Marco A. Valle Martí[email protected]
Un día de estos, conversando con un amigo sobre Centroamérica, coincidimos en el abismo de diferencia que existe entre el nivel de vida en Costa Rica y el de nosotros. Por donde se le busque, y aunque a ciertos nicas no les guste, dicho país nos lleva unas buenas decenas de años o más de distancia en cuanto a los indicadores de calidad de vida se refiere.

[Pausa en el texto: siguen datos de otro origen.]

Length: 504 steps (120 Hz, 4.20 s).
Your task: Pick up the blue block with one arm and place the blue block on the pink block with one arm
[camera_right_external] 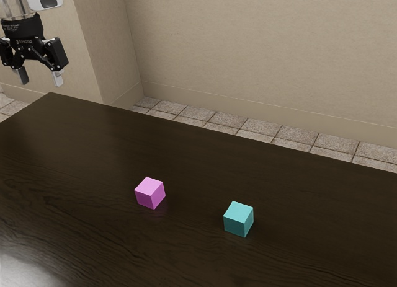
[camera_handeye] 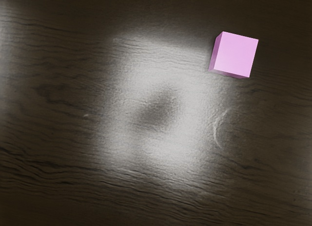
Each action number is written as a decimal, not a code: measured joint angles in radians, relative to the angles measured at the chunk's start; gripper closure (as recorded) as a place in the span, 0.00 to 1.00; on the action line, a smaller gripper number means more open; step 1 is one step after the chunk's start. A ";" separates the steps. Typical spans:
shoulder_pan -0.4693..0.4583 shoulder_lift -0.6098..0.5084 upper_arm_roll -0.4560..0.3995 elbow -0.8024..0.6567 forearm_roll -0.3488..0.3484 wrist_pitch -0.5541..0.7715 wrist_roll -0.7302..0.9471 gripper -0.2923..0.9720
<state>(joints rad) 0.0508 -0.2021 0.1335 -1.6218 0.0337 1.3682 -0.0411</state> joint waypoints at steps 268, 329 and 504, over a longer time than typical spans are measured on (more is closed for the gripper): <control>-0.266 0.449 -0.351 -0.408 -0.038 1.016 -0.463 0.23; -0.279 0.636 -0.350 -0.212 -0.005 0.981 -0.467 0.23; -0.296 0.775 -0.333 -0.126 0.013 0.963 -0.430 0.27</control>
<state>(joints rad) -0.2454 0.5732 -0.1994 -1.7477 0.0466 2.3316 -0.4714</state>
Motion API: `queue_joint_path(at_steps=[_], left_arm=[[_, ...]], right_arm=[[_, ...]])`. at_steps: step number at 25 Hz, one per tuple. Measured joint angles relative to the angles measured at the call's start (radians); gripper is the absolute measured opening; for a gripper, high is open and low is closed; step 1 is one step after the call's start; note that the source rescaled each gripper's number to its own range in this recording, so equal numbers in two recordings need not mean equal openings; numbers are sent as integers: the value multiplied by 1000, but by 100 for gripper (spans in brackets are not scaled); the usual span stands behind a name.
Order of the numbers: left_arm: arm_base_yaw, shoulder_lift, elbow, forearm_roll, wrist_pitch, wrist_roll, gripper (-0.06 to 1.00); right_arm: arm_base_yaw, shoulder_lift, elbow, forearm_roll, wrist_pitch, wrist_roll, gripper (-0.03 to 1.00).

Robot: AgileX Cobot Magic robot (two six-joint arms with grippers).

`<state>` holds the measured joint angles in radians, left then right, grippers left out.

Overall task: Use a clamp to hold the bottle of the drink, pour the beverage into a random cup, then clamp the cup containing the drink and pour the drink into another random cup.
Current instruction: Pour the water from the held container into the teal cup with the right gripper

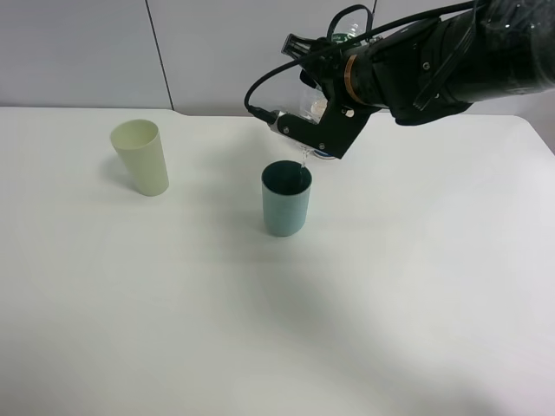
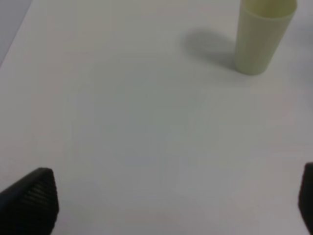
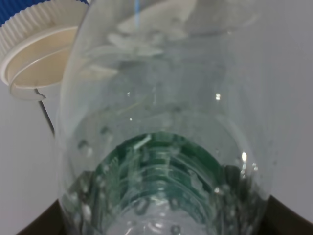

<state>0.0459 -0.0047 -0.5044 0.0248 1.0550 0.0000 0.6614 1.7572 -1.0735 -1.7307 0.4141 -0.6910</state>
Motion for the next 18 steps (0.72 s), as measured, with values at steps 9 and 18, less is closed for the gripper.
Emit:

También recordaba una experiencia que tuve hace años en una fila que miles de nicas hacían a lo largo de la avenida sexta frente a la Corte, con el propósito de solicitar su cédula de residencia. Platicando con algunos y algunas, me decían que dejaron Nicaragua ya que no hay trabajo, los salarios son bajos y con el tamaño de las familias “nos estábamos muriendo de hambre”. Un muchacho de unos diecisiete años, con doce de haber salido de Nicaragua, con aplomo decía: “Mi familia se vino por los problemas políticos, y los pleitos; vea, es mejor vivir aquí, es pacífico y tranquilo, no como allá”. En fin, desempleo, salarios bajos e inestabilidad política son las causas principales por las que estos nicaragüenses se fueron de Nicaragua .
En la fila había de todo, carpinteros, cuida carros, cebolleras, empleados de la construcción, choferes, vigilantes, “hacelotodo”, cortadores de caña y café, mecánicos, periodistas, profesionales, amas de casa y pequeños campesinos, entre otros.
Tres cosas me llamaron la atención, una, la opinión unánime de aquéllos y aquéllas que tenían más bajo nivel educativo sobre la necesidad de estudiar y calificarse técnicamente, porque “aquí si no tenés estudios y buen nivel técnico no conseguís trabajo”, expresaba una señora. Cuando hablaban parecía que querían estar estudiando ya, para luego conseguir el trabajo; les brillaban los ojos de seguridad de que teniendo un buen nivel académico conseguirían un mejor puesto de trabajo. Por mi lado, sólo pensaba en que miles de técnicos y profesionales deambulan por las calles y caminos de Nicaragua, o se desesperan en sus casas y en el barrio, debido al desempleo reinante.
La segunda cuestión que me llamó la atención fue que los alrededores de la fila estaban más o menos limpios, no habían bolsas de agua en el suelo, ni latas, ni papeles, en fin, había un nivel aceptable, más limpio que sucio. Nuevamente me trasladé a Nicaragua y en especial a Managua, donde la “norma” es la suciedad, las calles inundadas de bolsas de agua, hojas de vigorón, cajas, papeles, etc.
La tercera fue el orden de la fila. Fluía sin problemas, ya que si alguien quería colarse, rápidamente, sin gritar, lo ponían en orden. Ni que ver, pensaba con las filas en Nicaragua, donde casi siempre hay que estar ojo al Cristo porque cuando menos se piensa le quitan el lugar a la gente.
Cuando me preguntaba qué hacía que estos nicas fueran así en Costa Rica, no pude menos que pensar que era el hecho que tenían esperanza. Sí, esperanza de conseguir un empleo, esperanza de mejorar su nivel de vida y de su familia, esperanza de ahorrar para enviar a Nicaragua, en resumen, esperanza de tener mejores alternativas de existencia. La esperanza cambia para bien la actitud ante la vida.
En Nicaragua, hay que recobrar la esperanza.
El autor es consultor en seguridad ciudadana.